In keeping with its promise to tackle cybercrime viewed as a similar risk level to terrorism spurred on by the recent critical infrastructure ransomware attacks on firms such as JBS and Colonial Pipeline, the U.S. State Department has offered a bounty of $10 million for information leading to the location or identification of any individual that is a state-backed hacker attacking U.S. critical infrastructure.
As per the Rewards for Justice page, protected computers against the Computer Fraud and Abuse Act (CFAA) include government and financial institutions’ computer networks as well as those dealing in foreign commerce and communication.
Interestingly, this is the first time the U.S. government has offered rewards in crypto assets, with the “possible relocation and rewards payments by cryptocurrency may be available to eligible sources.”
Information providers are able to send details via the Dark Web-based Tor network to the address: he5dybnt7sr6cm32xt77pazmtm65flqy6irivtflruqfc5ep7eiodiad.onion.
Leveraging communities for information has been found to be an effective tactic to crowdsource intelligence.
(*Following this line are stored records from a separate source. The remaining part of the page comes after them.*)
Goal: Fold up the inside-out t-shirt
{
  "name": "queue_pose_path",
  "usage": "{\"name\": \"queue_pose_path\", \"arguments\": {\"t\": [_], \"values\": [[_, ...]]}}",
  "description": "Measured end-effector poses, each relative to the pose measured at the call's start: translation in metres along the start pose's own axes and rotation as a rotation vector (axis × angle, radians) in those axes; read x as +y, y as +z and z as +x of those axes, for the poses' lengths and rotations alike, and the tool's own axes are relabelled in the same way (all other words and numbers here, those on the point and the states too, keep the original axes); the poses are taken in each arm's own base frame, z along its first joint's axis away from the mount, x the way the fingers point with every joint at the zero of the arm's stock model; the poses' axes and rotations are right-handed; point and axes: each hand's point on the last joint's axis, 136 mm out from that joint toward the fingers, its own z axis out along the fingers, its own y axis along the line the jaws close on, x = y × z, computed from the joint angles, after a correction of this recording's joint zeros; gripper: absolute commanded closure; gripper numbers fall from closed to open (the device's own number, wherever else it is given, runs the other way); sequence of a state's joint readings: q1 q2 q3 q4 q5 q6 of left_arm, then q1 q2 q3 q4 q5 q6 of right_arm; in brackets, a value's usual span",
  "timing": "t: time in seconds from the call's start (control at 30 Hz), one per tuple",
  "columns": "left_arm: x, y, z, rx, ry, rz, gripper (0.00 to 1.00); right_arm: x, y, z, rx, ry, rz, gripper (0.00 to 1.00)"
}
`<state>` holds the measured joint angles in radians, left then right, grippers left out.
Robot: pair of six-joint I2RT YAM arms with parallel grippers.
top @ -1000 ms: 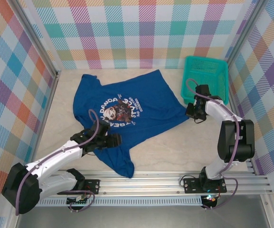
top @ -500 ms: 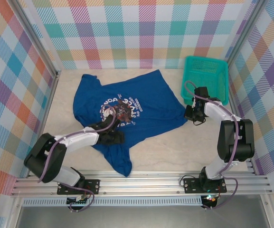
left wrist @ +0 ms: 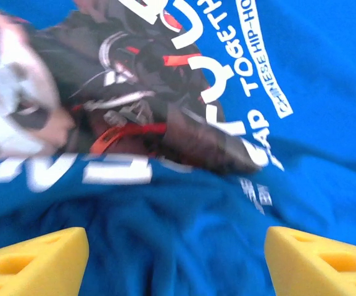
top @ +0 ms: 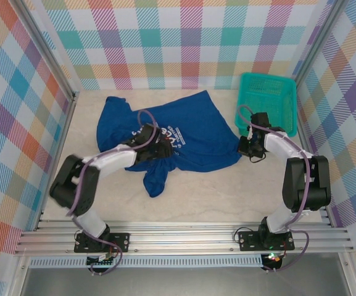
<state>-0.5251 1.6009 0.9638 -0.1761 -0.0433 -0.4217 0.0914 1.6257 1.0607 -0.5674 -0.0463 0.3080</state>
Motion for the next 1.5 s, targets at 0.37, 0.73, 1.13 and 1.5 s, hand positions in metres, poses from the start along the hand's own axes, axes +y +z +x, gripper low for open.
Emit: {"name": "queue_pose_path", "arguments": {"t": [0.37, 0.73, 1.13, 1.5], "values": [[0.041, -0.074, 0.13, 0.173, 0.014, -0.029, 0.32, 0.001, 0.0, 0.001, 0.002, -0.011, -0.008, 1.0], [0.031, -0.058, 0.17, 0.297, 0.165, -0.016, 0.38, 0.005, 0.0, 0.002, 0.009, -0.022, -0.022, 1.0], [0.02, -0.048, 0.176, 0.305, 0.326, -0.045, 0.45, 0.007, 0.0, 0.003, 0.011, -0.04, -0.027, 1.0], [0.024, -0.046, 0.163, 0.265, 0.404, -0.131, 0.82, 0.008, 0.0, 0.004, 0.012, -0.041, -0.03, 1.0]]}}
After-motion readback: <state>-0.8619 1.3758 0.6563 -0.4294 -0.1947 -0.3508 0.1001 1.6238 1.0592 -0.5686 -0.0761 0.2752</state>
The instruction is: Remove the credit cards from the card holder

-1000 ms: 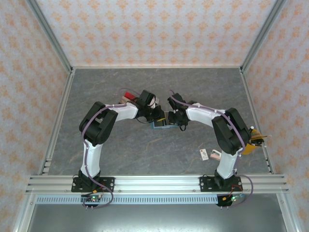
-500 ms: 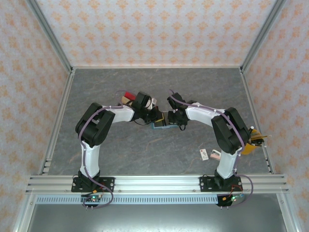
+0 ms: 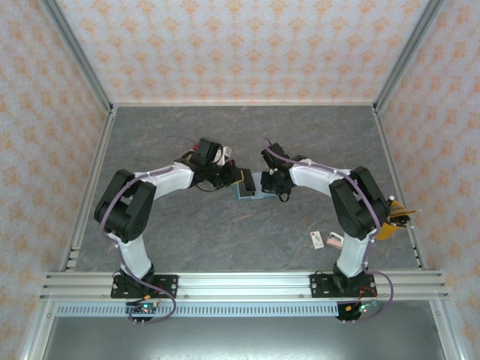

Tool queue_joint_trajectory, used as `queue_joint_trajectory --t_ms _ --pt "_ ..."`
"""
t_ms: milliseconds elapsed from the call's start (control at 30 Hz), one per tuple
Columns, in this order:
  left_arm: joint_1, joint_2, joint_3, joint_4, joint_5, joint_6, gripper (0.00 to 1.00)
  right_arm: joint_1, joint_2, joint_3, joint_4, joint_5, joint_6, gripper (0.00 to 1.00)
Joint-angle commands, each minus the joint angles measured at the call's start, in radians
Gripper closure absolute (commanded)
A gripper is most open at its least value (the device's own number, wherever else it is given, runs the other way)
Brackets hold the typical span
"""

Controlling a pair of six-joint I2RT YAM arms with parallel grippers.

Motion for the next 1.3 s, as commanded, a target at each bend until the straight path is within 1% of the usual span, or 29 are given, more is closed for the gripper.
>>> queue_joint_trajectory --t_ms 0,67,100,300,467,600,667,767,900,933,1133,1267 --pt "0.007 -0.07 0.002 -0.153 -0.083 0.067 1.0 -0.001 -0.082 -0.023 0.025 -0.052 -0.006 0.76" --pt "0.011 -0.105 0.008 -0.212 -0.13 0.087 1.0 -0.001 -0.136 -0.036 0.051 -0.071 -0.003 0.72" --pt "0.014 -0.125 0.011 -0.239 -0.152 0.097 1.0 -0.001 -0.164 -0.046 0.065 -0.078 -0.001 0.68" --pt "0.022 -0.219 0.06 -0.43 -0.328 0.112 1.0 -0.001 -0.317 -0.129 0.135 -0.092 -0.039 0.39" --pt "0.024 -0.301 0.078 -0.573 -0.53 0.061 1.0 -0.001 -0.352 -0.189 0.199 -0.039 -0.065 0.21" --pt "0.026 -0.342 0.105 -0.7 -0.712 -0.002 1.0 -0.001 -0.366 -0.246 0.273 -0.02 -0.06 0.11" --pt "0.033 -0.348 0.117 -0.739 -0.773 -0.037 1.0 -0.001 -0.381 -0.278 0.31 -0.013 -0.055 0.09" --pt "0.047 -0.338 0.138 -0.752 -0.828 -0.093 1.0 -0.001 -0.396 -0.311 0.332 0.0 -0.049 0.07" --pt "0.05 -0.278 0.192 -0.739 -0.893 -0.176 1.0 -0.001 -0.403 -0.331 0.338 0.021 -0.048 0.07" --pt "0.05 -0.256 0.216 -0.752 -0.924 -0.217 1.0 0.0 -0.405 -0.333 0.334 0.029 -0.048 0.07" --pt "0.05 -0.142 0.298 -0.731 -0.967 -0.375 1.0 -0.001 -0.406 -0.339 0.328 0.032 -0.043 0.07" --pt "0.05 -0.102 0.311 -0.718 -0.976 -0.434 1.0 0.0 -0.413 -0.342 0.319 0.038 -0.042 0.07"
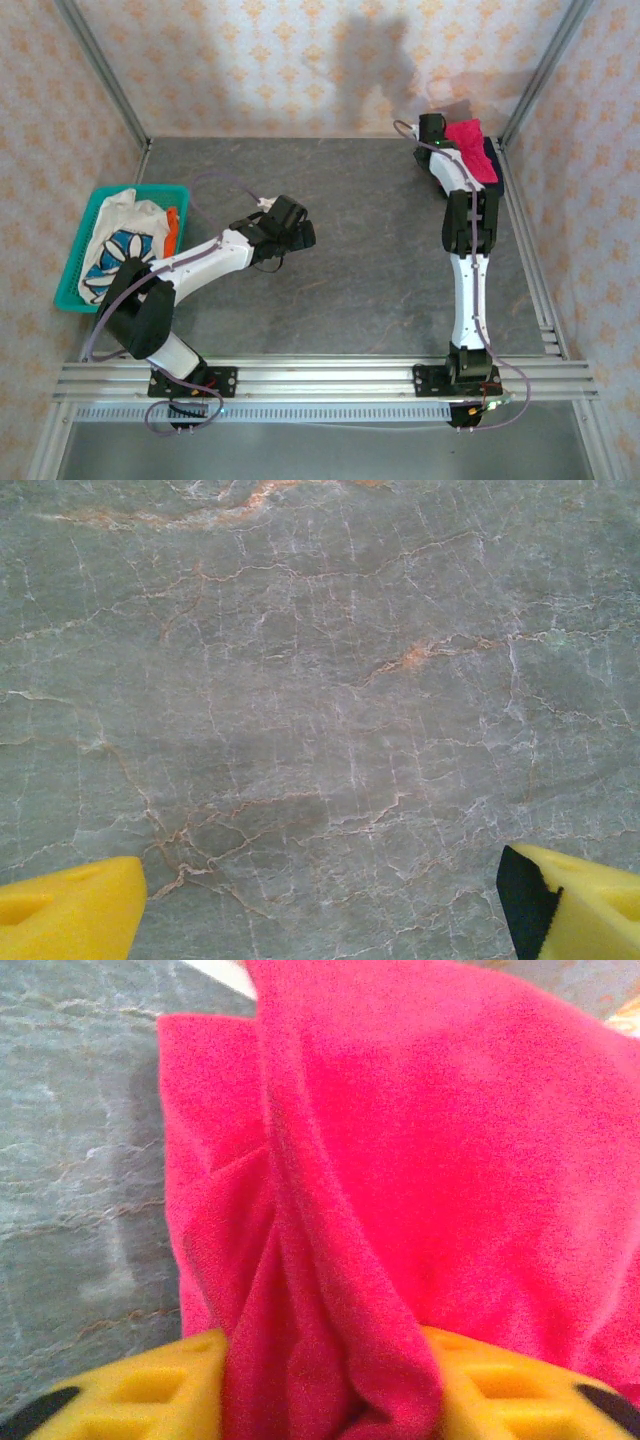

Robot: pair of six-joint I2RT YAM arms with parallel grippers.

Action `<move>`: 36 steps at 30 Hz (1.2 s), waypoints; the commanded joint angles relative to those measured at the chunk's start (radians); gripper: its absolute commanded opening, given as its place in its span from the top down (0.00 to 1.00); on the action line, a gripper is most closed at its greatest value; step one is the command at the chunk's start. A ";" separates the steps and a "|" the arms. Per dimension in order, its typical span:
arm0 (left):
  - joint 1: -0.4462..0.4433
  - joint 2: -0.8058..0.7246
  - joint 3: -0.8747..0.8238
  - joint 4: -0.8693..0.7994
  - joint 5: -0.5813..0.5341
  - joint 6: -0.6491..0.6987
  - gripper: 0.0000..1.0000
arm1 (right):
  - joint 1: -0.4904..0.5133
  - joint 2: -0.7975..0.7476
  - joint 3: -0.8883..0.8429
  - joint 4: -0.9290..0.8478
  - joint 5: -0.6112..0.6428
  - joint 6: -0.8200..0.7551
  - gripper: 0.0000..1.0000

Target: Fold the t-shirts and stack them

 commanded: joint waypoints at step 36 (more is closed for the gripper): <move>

Coinfirm utilizes information providers on the industry-leading AML Platform.
What are the penalties for violating the Computer Fraud and Abuse Act (CFAA)?
The CFAA is a U.S. cybersecurity bill enacted in 1984. First-time offenders can expect a 5-year prison term in the U.S. for each offence. Repeat offenders will be given a 10-year sentence per offence. For some offences life imprisonment can be imposed. These terms are in addition to financial penalties.